Friendship soon turned to love, if of necessity a strained one, disapproved of by both families – though not by his sister and her husband. In the autumn, Kafka moved to Berlin to be with Dora, and Michael Kumpfmuller’s evocation of the Berlin of the early days of the Weimar Republic is vivid. These were the years of hyper-inflation, when any money you had in the morning had lost its value by the afternoon, of rising political tension and anti-Semitism, aggravated by the number of Jewish refugees from the East who had flocked into the city. It’s the turbulent city so vividly recorded by Joseph Roth in his journalism, a place where everything was provisional, nothing sure. Kumpfmuller catches the atmosphere very well and it seems that his picture of this Berlin, where uncertainty concerning the future was endemic, is the right, even the poetic, setting for this love affair which Franz knows, and Dora fears, cannot last long.

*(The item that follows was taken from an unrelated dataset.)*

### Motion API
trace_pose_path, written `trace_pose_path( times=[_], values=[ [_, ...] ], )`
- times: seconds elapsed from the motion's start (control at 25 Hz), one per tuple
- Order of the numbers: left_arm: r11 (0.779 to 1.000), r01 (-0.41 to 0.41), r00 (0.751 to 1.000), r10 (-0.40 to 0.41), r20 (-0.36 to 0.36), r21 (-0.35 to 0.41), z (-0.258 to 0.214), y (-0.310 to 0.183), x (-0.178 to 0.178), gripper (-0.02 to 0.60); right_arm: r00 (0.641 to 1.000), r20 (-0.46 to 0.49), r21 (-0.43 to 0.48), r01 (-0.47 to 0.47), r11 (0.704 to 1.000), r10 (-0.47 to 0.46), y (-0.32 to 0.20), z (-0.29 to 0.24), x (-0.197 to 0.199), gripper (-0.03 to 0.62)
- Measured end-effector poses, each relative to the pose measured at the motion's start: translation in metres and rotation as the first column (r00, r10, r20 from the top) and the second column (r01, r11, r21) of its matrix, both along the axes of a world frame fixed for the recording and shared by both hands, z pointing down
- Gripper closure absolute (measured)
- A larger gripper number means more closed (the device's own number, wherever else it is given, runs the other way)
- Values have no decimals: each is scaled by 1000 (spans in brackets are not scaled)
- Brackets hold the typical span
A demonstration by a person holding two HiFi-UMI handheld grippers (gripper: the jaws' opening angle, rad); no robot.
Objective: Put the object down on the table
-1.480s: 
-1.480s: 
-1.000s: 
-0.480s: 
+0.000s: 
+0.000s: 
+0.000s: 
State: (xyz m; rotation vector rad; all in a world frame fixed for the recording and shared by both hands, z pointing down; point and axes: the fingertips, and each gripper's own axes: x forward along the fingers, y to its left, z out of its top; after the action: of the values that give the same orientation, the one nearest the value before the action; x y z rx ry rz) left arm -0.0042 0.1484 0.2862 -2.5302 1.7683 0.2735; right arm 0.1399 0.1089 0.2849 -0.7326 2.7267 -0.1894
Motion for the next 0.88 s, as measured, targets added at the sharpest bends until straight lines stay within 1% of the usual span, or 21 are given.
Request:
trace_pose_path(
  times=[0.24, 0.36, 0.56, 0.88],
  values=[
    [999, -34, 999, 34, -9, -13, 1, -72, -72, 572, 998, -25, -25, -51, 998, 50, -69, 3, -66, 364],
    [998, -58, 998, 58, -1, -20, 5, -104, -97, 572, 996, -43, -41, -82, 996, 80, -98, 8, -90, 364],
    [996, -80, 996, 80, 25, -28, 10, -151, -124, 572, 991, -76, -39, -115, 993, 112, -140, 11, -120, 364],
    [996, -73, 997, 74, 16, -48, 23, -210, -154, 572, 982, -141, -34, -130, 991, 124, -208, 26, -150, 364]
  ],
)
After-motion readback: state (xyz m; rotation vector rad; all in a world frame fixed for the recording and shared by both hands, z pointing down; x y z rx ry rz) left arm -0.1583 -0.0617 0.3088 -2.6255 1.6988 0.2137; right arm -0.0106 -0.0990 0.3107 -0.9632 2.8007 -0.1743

Yet it enriches them both. It even gives him hope. He reads to her and she understands things she hasn’t even thought of previously. But the giving is not one-sided. “Sometimes,” we are told, “they even pray together, and she is always surprised to find how little he knows. But that, perhaps, is what makes his recital of the prayers so delightful; he is awkwardly devout, like a schoolboy muttering the first letters of the alphabet to himself, while his thoughts are heaven knows where. He is at odds with himself, has the feeling he is doing everything wrong – but there is no right or wrong, you just have to say the prayers.” This is very good. Kafka was always at odds with himself, which was one of his charms, however infuriating at other times to his father and those who cared for him.

The Glory of Life is a love story, and an unfashionably gentle and tender one. We know there can be no happy ending. Franz and Dora may have created a little paradise for themselves, tasting a return to Eden. But it can’t last.

Berlin is too much for Franz. He is moved to a sanatorium near Vienna. The last weeks are beautifully, painfully, described. “He does not sense that these are his last days. There is a certain fluctuation that is a kind of incredulity, for sometimes he feels with every fibre of his body, that he consists only of weakness, and then, the next moment, he pulls himself together again.”

When at last he slips away, Dora wonders if she should go back to Berlin, even though his family have made her welcome, even his father who has so often despaired of his son, though he now misses him and looks at Dora “as if he wouldn’t have expected Franz to find a girl like Dora”. But she will return to Berlin; it is the place where everything reminds her of Franz.

Last year this novel won the Jean Monnet Prize for European Literature, and it has now been admirably translated by Anthea Bell. The reviewer in the Suddeutsche Zeitung said it would be worth reading even if the protagonist were not Kafka. This is fair comment, but for at least the first half of the book I wondered if it might not have worked just as well, or even better, if Franz wasn’t actually identified as Kafka.

Eventually I decided otherwise, that Michael Kumpfmuller had been right not to fictionalise it entirely. The novel gains from its closeness to the reality of Kafka’s last months. One should add that you don’t have to have read any of the several biographies, or indeed Kafka’s own work, to enjoy the novel, though it’s likely that it will lead anyone who hasn’t already read, say, The Trial and The Castle to do so now, and indeed, others to return to them. Dora, incidentally, came as a refugee to England and so escaped the Holocaust in which Kafka’s sisters were murdered. She survived Franz by 30 years, dying in 1954.

The letters they wrote each other and his last notebooks which he entrusted to her were confiscated by the Gestapo in 1933 when they searched her apartment and have never been recovered. This makes Kumpfmuller’s imaginative recreation of their love and their year together all the more admirable and welcome.